The General and the Genocide

The General and the Genocide
Photo by Adél Grőber on Unsplash

General Ratko Mladić has been sentenced to life in prison by the International Criminal Tribunal for the former Yugoslavia. The court found the former Bosnian Serb military chief guilty of one count of genocide and ten crimes against humanity, plus violation of the laws and customs of war.

To me, this is entirely personal.

I was a high school student in Sarajevo when the general assumed command of the Serb forces on the hills surrounding the city. Hours after the verdict, CBC played an intercepted recording of Mladić’s order from 28 May 1992, the part in which he demands immediate shelling of two city neighbourhoods in which “there aren’t many Serbs.”

I broke down upon hearing this on the car radio, as I was driving on Holland Avenue. The recording sometimes does this to me, especially the last part: “Let’s blow their minds, so they cannot sleep at all.”

The terror suffered by Sarajevans during the three years of the siege was part of a policy to create a Serb polity in Bosnia by any means necessary: think mass expulsions, enslavement, torture, rape, murder, and of course genocide. The verdict confirms all of this, establishing as well that Mladić helped orchestrate the deaths of 8,000 Bosniak men and boys at Srebrenica over five days in July 1995. Disappointingly, if predictably, he was acquitted of the second genocide charge pertaining to atrocities that occurred in 1992 in six other Bosnian municipalities.

The ruling would have been gratifying were it not for the fact that Mladić and his ilk have apparently won.

A peace deal that stopped the war partitioned Bosnia into two entities, the Serb-dominated Republika Srpska and a Bosniak-Croat federation. Worse, division is precisely what most local leaders want.

“No matter what, Mladić remains a legend among the Serb people,” declared Bosnian Serb President Milorad Dodik a day before the verdict. In a country where the official rate of unemployment is 44 percent, the production of “mutual hatred” is a basic technology of rule.

The verdict arrived as the tribunal gets ready to close down on 31 December, when all residual work, including outstanding appeals, will move to a separate institution. Many will rightly see the tribunal as spectacularly successful. It indicted 161 people from all sides of the Yugoslav wars and sent 83 of them to jail, both big fish and small fry.

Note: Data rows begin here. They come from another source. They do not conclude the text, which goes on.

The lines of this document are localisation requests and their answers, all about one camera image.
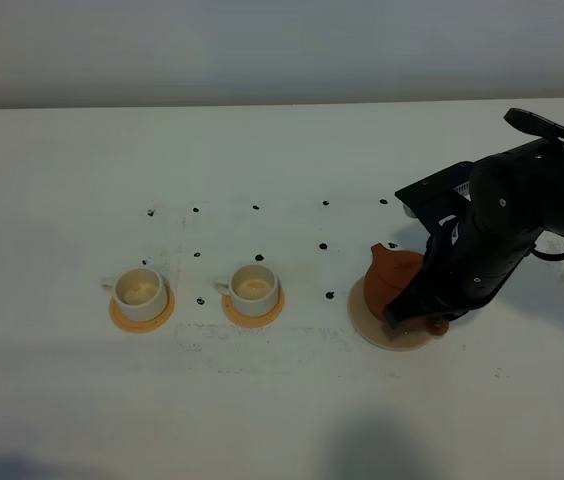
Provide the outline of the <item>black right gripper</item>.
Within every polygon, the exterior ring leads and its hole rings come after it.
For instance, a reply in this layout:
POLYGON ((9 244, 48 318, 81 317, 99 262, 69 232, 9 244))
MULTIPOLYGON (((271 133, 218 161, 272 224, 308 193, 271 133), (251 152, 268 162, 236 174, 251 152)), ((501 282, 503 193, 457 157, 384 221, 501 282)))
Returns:
POLYGON ((425 265, 383 309, 393 329, 446 332, 447 320, 488 304, 527 255, 527 233, 498 232, 470 214, 434 241, 425 265))

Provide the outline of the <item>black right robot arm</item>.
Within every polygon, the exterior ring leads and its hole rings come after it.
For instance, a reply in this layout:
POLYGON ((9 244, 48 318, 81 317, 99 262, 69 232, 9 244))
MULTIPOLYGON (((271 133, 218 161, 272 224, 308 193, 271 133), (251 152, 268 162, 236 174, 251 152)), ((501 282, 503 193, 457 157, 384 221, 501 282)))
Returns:
POLYGON ((453 321, 487 305, 545 231, 564 238, 564 126, 511 108, 504 116, 534 141, 461 162, 396 192, 429 233, 423 265, 381 317, 453 321))

This success has much to do with Yugoslavia’s European geography. Eventually, NATO did intervene in the conflict, and this put an end to Europe’s worst atrocities since the Second World War. The European Union’s conditionality principle also helped: no post-Yugoslav state could bid for EU membership without showing some co-operation with the tribunal.

The tribunal’s legal work now directly informs the International Criminal Court and current and future efforts to prosecute people responsible for war crimes. Political and military leaders issuing orders in Syria, Yemen, Ukraine, or Myanmar are unlikely to be extradited to the Netherlands any time soon, but some of their advisers will pore over the full text of the Mladić verdict once it’s released.

It is equally true that the tribunal has underperformed, sometimes woefully so.

Questions about its transparency, operating procedures, and professional standards more generally remain valid, as does the fact that its prosecutors failed to address some of the worst crimes, as well as several key chains of command. After all, no official from Serbia proper has been successfully prosecuted for their role in the Bosnian atrocities, a fact that will further hobble the reckoning in that country with the vicious and, in many ways, ongoing political project that began with Slobodan Milošević.

In an alternate universe, the tribunal might have actually helped with the reconciliation process.

If the people of the Yugoslav region had been enthusiastically supportive of official apologies, of domestic trials, of truth commissions, of media and education reform and of reparative justice, then the goal of improving mutual recognition and trust might have been possible.

But this is a story any number of my fellow Canadians could tell just as well.